%%

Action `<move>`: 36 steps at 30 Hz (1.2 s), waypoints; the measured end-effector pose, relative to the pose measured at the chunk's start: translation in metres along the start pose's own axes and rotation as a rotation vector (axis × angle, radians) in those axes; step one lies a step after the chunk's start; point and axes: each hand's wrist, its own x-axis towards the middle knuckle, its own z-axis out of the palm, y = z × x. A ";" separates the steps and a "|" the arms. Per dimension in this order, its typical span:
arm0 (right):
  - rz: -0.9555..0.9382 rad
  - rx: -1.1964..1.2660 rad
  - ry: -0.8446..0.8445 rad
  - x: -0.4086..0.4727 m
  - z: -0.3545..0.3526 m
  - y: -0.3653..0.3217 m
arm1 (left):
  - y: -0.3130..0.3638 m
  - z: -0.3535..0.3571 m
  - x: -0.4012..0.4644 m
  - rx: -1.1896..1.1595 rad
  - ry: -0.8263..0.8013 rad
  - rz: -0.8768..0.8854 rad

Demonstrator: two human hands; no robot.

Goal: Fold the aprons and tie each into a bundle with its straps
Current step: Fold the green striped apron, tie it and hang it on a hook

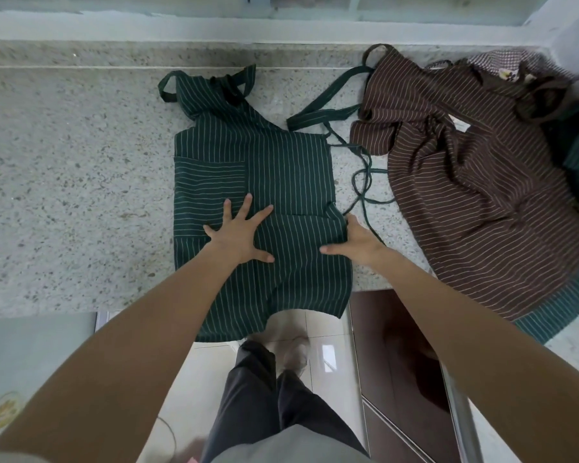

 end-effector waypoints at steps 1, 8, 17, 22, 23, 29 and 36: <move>-0.006 -0.029 -0.015 -0.003 0.000 0.001 | -0.002 0.000 0.000 -0.004 0.013 0.014; -0.020 -0.251 0.203 -0.009 0.027 -0.004 | -0.026 0.013 -0.020 -0.055 0.266 0.018; -0.015 -0.652 0.341 -0.017 0.026 -0.036 | -0.046 -0.013 -0.036 -0.077 0.216 -0.127; -0.246 -0.428 0.247 0.004 0.015 -0.109 | -0.060 -0.063 -0.030 -0.142 0.390 -0.161; -0.277 -0.387 0.229 0.012 0.013 -0.125 | -0.064 -0.075 -0.025 -0.149 0.406 -0.166; -0.331 -0.344 0.186 0.066 0.010 -0.209 | -0.090 -0.145 0.026 -0.330 0.467 -0.144; -0.243 -0.277 0.196 0.154 0.006 -0.269 | -0.106 -0.219 0.103 -0.983 0.296 -0.328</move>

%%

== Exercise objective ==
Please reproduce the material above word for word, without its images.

== Solution ==
Action `<move>`: 36 steps at 30 Hz (1.2 s), waypoints; the measured end-effector pose, relative to the pose measured at the chunk's start: translation in metres along the start pose's own axes and rotation as a rotation vector (axis × angle, radians) in those axes; step one lies a step after the chunk's start; point and axes: each hand's wrist, its own x-axis towards the middle knuckle, its own z-axis out of the palm, y = z × x. A ";" separates the steps and a "|" the arms. Per dimension in this order, its typical span:
arm0 (right):
  - rz: -0.9555..0.9382 rad
  - rx: -1.1964..1.2660 rad
  - ry: -0.8446..0.8445 rad
  - x: -0.4086..0.4727 m
  - z: -0.3545..0.3526 m
  - y: -0.3653..0.3217 m
arm1 (left):
  - y: -0.3130..0.3638 m
  - z: -0.3535..0.3571 m
  - x: -0.4012..0.4644 m
  - rx: -1.1896..1.1595 rad
  - ry: -0.8263..0.8013 rad
  - rz: -0.8768..0.8854 rad

Demonstrator: two human hands; no robot.

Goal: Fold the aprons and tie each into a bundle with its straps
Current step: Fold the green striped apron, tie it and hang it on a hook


 end-effector waypoints at steps 1, 8, 17, 22, 23, 29 and 36: <move>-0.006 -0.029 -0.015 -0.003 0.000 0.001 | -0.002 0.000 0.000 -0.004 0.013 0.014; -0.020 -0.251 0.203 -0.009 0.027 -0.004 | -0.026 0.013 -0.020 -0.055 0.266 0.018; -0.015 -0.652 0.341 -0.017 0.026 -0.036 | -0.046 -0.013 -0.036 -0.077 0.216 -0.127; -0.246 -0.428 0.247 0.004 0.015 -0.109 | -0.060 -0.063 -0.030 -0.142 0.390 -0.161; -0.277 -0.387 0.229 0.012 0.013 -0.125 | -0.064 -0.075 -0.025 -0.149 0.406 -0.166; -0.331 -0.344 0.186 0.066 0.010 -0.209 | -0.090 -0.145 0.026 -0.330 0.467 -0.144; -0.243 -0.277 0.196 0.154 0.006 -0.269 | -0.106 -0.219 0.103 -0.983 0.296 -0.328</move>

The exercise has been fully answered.